Work required.
Each line of the data that includes "camera" must be copied.
^^^^^^^^^^^^^^^^
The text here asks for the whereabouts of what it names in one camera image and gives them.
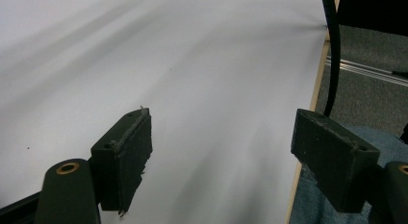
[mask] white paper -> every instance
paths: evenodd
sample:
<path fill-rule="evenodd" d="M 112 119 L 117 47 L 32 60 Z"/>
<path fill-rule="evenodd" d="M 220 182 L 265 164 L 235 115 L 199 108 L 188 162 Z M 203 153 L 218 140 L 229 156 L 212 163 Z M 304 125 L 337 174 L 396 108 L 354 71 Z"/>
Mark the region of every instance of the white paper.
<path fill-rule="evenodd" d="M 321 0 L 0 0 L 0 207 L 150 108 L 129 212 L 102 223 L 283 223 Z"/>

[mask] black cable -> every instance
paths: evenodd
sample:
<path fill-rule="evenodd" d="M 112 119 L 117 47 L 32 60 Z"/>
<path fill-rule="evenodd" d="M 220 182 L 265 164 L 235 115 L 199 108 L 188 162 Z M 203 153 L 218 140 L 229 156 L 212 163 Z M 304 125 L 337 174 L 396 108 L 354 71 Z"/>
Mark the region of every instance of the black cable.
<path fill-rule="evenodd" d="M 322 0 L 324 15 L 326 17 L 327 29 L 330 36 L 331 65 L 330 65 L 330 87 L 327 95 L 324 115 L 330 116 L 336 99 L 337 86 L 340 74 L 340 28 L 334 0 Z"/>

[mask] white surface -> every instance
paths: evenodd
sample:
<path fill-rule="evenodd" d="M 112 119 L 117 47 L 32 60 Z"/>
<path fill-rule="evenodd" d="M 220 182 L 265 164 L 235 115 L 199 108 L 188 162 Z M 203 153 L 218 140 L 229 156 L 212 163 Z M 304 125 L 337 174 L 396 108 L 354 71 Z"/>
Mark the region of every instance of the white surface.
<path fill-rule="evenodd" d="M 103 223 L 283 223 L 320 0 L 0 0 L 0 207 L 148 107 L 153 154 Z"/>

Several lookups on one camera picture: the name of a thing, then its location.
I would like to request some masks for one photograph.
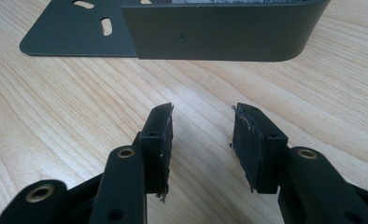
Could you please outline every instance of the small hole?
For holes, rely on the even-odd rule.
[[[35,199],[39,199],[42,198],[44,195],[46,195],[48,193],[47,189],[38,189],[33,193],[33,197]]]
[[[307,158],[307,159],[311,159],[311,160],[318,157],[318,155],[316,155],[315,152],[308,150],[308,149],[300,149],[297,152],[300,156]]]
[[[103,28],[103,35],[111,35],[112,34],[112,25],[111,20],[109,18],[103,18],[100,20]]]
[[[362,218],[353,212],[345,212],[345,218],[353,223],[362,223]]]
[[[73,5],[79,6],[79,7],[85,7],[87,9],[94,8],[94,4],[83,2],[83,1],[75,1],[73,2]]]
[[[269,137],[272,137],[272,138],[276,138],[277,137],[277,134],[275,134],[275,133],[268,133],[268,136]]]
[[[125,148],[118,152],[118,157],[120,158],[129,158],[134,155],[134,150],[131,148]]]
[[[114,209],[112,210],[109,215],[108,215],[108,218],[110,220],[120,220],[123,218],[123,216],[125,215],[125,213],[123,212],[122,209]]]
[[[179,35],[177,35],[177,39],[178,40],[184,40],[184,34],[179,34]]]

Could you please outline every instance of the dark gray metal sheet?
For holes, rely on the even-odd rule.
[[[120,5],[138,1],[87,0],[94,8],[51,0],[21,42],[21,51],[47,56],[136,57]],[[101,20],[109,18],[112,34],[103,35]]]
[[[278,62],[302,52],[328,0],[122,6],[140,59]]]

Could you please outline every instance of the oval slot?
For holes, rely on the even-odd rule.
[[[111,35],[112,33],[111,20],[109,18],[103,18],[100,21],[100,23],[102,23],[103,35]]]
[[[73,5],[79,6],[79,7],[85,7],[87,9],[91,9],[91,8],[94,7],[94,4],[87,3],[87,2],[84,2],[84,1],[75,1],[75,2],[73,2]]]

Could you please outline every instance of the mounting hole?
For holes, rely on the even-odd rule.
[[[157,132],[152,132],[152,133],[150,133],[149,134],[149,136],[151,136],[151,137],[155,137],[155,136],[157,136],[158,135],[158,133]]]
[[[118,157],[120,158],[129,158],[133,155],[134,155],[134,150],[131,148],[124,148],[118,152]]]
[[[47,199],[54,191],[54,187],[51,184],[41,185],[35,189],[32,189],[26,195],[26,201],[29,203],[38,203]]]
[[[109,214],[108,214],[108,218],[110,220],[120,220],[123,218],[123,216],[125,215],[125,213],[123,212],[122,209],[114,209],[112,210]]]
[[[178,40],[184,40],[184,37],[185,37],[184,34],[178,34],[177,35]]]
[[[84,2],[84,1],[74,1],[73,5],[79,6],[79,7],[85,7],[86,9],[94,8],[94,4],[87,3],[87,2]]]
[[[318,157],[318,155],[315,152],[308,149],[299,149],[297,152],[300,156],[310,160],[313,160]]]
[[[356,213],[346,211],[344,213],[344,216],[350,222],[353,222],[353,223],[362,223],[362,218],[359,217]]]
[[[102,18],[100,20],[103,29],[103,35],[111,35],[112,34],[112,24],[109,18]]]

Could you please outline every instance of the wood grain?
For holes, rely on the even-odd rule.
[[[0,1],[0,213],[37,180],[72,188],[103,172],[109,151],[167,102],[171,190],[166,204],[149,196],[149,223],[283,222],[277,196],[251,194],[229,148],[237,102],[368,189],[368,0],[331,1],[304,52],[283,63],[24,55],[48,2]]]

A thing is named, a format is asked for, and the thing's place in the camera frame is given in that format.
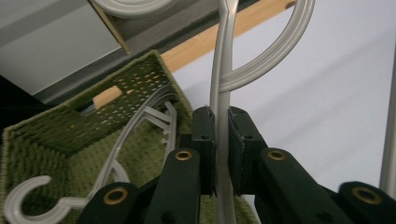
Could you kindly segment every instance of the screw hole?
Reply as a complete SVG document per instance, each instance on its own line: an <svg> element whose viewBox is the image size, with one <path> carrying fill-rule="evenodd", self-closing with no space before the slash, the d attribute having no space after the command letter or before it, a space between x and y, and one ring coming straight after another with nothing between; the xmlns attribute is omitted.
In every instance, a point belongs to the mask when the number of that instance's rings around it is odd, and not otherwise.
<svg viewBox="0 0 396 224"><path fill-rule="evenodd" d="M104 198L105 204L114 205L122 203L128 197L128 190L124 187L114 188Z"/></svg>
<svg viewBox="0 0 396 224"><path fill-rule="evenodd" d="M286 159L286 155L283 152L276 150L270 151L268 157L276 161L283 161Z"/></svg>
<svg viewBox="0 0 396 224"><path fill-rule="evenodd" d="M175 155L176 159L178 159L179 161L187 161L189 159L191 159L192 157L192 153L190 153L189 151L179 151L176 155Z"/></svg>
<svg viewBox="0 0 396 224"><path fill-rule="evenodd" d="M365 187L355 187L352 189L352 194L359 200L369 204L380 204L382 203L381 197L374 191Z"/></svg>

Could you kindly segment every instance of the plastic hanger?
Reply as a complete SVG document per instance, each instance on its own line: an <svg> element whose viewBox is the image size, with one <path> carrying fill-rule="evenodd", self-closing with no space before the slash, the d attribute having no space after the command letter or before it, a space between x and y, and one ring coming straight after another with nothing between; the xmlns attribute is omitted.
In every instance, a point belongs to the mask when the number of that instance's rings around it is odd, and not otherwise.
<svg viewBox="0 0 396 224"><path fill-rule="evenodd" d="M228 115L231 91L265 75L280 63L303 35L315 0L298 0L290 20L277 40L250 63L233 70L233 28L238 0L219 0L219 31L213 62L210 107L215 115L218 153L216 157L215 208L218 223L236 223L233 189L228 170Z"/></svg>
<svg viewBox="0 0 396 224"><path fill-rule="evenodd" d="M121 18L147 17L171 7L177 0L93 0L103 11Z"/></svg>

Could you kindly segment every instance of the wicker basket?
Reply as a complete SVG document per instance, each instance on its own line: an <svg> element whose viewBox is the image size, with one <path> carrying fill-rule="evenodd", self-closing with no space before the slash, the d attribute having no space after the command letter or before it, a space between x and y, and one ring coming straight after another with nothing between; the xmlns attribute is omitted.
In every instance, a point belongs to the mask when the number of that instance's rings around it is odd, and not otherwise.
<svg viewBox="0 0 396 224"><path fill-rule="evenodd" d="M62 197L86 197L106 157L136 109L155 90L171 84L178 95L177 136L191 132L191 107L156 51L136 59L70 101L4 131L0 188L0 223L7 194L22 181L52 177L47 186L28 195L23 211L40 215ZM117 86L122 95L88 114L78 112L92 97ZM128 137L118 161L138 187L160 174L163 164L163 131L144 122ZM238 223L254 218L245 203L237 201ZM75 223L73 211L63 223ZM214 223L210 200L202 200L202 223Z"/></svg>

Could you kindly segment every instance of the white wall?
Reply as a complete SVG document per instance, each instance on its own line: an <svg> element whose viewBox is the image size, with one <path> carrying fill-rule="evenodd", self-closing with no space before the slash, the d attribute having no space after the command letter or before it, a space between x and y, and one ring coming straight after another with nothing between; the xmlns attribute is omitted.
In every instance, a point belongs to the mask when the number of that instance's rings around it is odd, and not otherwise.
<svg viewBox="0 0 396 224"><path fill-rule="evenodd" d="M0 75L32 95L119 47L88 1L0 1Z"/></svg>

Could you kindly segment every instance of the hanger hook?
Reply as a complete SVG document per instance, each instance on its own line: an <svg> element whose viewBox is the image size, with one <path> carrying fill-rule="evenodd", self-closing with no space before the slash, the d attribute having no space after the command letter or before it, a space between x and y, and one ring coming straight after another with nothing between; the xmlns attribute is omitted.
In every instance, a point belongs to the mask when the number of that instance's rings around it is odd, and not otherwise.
^^^^^^^^^^^^^^^^
Task answer.
The text here asks for the whereabouts of what it names in one camera image and gives them.
Several lookups on one camera picture: the name of a thing, then its location.
A thing is named, a format is asked for, and the thing's place in the camera frame is given in that format.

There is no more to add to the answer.